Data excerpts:
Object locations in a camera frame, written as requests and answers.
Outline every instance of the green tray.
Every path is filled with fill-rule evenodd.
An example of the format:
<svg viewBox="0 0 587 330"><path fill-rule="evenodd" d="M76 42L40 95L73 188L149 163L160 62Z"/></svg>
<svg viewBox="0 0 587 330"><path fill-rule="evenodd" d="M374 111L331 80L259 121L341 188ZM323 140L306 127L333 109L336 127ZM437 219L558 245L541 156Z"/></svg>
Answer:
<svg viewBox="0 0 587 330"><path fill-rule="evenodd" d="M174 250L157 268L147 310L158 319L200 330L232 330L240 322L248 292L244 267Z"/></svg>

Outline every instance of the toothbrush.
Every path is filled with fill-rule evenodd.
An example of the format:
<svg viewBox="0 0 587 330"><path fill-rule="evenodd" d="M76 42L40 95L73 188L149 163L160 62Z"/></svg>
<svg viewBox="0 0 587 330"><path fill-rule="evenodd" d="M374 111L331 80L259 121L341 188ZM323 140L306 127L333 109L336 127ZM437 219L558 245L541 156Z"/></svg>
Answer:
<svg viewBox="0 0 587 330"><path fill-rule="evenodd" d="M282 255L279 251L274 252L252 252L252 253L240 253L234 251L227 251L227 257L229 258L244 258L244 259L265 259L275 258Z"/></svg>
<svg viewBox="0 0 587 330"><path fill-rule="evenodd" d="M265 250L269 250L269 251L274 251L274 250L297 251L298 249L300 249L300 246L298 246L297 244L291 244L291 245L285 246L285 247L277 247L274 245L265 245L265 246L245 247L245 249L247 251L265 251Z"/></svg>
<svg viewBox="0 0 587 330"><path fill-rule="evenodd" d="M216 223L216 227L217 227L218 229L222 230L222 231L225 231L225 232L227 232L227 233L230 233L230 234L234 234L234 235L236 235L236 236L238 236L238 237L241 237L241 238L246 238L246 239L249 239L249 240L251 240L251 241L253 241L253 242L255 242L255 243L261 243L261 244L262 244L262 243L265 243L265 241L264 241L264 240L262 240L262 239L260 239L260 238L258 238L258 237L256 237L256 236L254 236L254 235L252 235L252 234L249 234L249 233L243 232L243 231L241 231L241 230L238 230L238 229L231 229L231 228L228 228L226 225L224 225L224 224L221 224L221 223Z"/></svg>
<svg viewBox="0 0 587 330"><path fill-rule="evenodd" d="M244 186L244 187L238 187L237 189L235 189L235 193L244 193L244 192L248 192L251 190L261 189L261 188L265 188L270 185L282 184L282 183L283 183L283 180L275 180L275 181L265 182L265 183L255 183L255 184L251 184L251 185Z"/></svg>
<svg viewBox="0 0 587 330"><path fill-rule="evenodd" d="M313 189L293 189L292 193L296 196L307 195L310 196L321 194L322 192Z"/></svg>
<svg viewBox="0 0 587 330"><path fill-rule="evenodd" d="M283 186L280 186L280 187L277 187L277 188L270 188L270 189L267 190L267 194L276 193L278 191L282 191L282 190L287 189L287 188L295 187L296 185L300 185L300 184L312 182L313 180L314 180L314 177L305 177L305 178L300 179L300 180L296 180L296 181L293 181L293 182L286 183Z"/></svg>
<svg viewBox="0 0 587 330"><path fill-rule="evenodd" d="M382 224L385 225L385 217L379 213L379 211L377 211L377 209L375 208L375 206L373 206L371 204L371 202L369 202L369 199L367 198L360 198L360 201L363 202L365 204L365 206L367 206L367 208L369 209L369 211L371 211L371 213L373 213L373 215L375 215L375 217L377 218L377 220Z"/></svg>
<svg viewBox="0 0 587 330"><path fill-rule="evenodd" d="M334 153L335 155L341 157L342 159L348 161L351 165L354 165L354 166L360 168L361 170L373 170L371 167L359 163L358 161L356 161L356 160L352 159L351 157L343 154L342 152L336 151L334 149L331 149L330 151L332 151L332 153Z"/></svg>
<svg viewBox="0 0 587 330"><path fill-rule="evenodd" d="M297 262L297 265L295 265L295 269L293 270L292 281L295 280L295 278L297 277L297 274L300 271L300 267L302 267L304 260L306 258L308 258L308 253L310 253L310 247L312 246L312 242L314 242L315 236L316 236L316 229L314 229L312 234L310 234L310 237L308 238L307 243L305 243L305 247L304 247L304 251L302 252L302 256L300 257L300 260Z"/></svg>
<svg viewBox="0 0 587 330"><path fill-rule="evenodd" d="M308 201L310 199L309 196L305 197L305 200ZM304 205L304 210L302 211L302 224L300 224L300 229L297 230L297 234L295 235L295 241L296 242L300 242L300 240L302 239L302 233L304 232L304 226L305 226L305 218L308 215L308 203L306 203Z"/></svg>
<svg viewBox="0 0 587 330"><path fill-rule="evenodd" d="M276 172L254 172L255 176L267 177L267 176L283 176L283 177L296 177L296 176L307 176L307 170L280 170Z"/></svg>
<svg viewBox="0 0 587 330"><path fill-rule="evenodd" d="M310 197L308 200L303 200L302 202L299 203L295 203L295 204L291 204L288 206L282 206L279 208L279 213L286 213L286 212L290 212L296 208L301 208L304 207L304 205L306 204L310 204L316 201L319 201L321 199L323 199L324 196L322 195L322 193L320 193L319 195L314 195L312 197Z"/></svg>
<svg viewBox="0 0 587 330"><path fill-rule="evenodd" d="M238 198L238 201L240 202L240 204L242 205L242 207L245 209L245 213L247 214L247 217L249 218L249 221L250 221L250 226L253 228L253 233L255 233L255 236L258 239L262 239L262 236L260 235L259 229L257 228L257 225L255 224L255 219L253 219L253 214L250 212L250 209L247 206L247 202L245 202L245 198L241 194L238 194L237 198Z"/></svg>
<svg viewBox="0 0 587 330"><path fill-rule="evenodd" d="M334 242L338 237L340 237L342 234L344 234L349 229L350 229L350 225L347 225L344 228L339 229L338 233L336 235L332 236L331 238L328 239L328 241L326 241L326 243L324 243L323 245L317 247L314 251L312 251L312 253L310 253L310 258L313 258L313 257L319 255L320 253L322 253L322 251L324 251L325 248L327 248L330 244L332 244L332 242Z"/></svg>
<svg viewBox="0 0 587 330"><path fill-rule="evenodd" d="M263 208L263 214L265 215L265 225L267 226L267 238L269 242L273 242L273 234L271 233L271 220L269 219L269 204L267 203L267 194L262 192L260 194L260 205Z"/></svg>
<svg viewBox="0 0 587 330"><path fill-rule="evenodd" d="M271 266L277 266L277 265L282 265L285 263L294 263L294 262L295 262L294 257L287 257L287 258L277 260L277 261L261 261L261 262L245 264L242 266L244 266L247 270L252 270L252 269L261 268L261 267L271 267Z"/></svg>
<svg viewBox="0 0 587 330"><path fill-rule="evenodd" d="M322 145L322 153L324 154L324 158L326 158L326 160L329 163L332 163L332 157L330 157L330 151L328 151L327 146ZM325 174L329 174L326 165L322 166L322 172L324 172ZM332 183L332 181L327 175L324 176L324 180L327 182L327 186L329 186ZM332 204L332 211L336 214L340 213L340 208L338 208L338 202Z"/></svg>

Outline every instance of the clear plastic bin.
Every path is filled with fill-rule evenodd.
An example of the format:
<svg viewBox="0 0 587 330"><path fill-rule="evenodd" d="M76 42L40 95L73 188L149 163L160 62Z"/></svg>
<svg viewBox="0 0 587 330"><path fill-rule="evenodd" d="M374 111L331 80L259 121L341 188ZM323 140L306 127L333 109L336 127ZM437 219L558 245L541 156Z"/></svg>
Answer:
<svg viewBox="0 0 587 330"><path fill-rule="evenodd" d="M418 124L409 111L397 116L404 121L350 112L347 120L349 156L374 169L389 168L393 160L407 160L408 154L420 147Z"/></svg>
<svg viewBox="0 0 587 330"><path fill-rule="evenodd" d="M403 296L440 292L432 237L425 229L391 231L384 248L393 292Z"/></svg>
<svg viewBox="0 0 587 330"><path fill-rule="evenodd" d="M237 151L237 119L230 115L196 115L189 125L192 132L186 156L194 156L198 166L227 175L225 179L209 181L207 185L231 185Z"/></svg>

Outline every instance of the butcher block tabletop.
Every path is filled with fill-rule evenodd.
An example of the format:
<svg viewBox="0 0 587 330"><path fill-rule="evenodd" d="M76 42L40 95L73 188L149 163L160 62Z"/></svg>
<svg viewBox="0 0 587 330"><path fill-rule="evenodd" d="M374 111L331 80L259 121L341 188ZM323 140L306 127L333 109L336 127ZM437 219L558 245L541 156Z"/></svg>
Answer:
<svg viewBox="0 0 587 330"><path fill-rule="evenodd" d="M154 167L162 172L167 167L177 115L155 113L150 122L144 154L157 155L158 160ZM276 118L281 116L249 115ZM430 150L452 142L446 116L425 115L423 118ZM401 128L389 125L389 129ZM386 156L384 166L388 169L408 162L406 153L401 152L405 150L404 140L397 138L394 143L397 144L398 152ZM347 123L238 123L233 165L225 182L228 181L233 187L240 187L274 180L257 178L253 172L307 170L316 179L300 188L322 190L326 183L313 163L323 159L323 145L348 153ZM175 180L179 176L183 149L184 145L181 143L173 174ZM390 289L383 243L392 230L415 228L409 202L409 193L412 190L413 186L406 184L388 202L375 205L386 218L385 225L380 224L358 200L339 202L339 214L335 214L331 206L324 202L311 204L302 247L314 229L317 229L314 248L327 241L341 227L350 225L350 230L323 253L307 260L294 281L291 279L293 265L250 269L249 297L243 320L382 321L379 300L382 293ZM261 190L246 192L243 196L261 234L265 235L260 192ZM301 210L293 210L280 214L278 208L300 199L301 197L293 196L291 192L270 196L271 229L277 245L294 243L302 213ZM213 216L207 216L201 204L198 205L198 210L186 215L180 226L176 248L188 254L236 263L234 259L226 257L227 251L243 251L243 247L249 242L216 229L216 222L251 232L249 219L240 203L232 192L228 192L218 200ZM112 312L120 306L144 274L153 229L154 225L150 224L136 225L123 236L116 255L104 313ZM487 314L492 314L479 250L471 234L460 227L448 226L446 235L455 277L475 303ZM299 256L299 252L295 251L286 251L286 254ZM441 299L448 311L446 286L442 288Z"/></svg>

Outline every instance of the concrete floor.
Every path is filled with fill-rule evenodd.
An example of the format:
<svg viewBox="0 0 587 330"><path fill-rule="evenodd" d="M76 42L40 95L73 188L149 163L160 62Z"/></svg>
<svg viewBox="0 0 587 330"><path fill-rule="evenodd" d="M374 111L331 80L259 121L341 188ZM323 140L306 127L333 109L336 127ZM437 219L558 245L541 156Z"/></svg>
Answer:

TASK BRIEF: Return only those lines of the records that contain the string "instance".

THE ANSWER:
Outline every instance of the green tray.
Outline every instance of the toothbrush.
Outline every instance of the clear plastic bin.
Outline every instance of the butcher block tabletop.
Outline every instance of the concrete floor.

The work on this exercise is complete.